Retinitis pigmentosa (RP) is a group of retinal degenerative diseases characterized by the loss of rod photoreceptor cells that can be followed by cone degeneration eventually culminating in total photoreceptor cell loss. This disease affects approximately 1.5 million people worldwide and can be transmitted in an autosomal dominant (ADRP) manner accounting for nearly 30% of all RP cases. Dominant rhodopsin mutations have been divided into class I and class II based on the folding of rhodopsin protein, thermal stability, and chromophore regeneration. A threonine-17-methionine (T17M) mutation in rhodopsin is a class II mutation, characterized by a thermal instability/folding defect and minimal regeneration with the chromophore. Misfolded opsin interferes with the trafficking of wild-type rhodopsin, causing accumulation in the endoplasmic reticulum (ER) and stimulation of a signal transduction cascade known as the Unfolded Protein Response (UPR). If not deactivated, this pathway triggers photoreceptor death, presumably through triggering apoptosis. T17M mutant rhodopsin mice have become a valuable animal model for the study of ADRP. In these mice we have demonstrated that PERK (RNA-activates protein kinase-like ER kinase) signaling, is upregulated leading to an increase in phosphorylated (p) translational eukaryotic initiation factor 2α (eIF2α), ATF4 (Activating transcription factor 4) and CHOP (C/EBP Homologous Protein) mRNA, starting at postnatal day (P) 18. Manipulating ATF4 and CHOP expression in a mouse model of retinal degeneration with UPR activation, we demonstrated for the first time that ATF4 overexpression accelerates retinal degeneration through CHOP and caspase induced cell death.
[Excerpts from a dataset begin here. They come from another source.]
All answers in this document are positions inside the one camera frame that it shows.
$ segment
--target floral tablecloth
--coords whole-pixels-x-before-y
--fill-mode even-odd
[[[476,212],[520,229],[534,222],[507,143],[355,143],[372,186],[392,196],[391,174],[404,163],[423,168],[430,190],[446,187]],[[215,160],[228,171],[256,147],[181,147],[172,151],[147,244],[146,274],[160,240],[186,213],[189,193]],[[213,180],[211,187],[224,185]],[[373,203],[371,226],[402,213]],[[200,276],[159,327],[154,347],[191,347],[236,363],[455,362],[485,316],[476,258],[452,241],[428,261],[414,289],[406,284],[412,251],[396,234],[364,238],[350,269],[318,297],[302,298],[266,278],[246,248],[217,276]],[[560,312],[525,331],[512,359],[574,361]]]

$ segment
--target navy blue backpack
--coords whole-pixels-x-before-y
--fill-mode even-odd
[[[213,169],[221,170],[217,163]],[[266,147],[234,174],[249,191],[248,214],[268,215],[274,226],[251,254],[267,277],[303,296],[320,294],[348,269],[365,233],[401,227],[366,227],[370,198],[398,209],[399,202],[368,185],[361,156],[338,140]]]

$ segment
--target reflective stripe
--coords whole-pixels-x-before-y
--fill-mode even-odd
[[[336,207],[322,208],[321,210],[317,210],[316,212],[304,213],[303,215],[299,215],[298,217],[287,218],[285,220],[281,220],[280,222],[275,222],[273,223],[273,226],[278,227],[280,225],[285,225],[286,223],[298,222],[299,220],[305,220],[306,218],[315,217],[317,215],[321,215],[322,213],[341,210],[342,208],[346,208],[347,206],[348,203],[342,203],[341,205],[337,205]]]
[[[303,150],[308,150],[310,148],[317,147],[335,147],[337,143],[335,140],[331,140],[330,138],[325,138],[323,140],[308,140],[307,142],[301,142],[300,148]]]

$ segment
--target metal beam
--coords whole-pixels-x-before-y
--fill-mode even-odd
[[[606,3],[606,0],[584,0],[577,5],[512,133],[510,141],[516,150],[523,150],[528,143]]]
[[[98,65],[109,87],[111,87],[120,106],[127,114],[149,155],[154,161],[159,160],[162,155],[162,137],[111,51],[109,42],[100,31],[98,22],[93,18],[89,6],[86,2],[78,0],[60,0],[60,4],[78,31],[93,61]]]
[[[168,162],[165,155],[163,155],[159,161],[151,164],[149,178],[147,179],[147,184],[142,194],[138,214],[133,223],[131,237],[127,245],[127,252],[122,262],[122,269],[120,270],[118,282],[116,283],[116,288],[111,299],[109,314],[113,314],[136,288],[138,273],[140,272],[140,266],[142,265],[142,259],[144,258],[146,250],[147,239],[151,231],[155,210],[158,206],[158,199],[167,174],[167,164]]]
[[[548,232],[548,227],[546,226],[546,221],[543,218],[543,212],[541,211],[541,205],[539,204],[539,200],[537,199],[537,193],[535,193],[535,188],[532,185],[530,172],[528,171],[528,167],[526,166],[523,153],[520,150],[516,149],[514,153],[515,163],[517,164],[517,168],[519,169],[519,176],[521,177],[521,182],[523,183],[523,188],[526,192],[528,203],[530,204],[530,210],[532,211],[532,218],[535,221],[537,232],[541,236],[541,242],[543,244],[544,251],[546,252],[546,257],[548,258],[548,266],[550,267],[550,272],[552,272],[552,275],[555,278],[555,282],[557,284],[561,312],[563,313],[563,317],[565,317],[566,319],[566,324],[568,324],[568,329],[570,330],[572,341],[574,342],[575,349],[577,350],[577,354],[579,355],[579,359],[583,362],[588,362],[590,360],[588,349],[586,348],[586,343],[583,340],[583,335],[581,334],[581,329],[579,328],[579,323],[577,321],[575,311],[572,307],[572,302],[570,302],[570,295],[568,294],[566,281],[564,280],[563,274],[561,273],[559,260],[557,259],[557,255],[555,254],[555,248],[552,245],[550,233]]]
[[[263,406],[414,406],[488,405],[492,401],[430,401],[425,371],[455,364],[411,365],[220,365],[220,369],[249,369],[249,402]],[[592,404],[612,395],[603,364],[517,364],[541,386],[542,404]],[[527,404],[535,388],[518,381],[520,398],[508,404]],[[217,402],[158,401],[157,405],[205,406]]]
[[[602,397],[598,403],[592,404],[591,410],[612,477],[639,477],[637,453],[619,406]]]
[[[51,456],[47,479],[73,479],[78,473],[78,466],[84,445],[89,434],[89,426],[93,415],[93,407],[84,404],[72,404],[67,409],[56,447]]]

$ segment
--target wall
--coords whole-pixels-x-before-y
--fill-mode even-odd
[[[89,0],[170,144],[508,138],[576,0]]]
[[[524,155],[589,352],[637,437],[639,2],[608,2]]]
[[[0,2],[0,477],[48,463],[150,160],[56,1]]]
In contrast, genetic ablation of one allele of ATF4 and CHOP altogether mitigates retinal degeneration and provides long term rescue. Several studies have suggested that Caspase-12 acts as an initiator caspase during ER stress-induced apoptosis, activating an effector caspase-3 or -7 which then cleaves key substrates required for normal cellular functions, thus leading to apoptosis. Here, we validated caspase-12 as a therapeutic target, ablation of which significantly protects T17M photoreceptors from progressing degeneration. Although the inhibition of apoptotic activity alone was not sufficient to rescue T17M photoreceptors, in combination with other non-apoptotic targets, caspase-12 could be used to treat inherited retinopathy.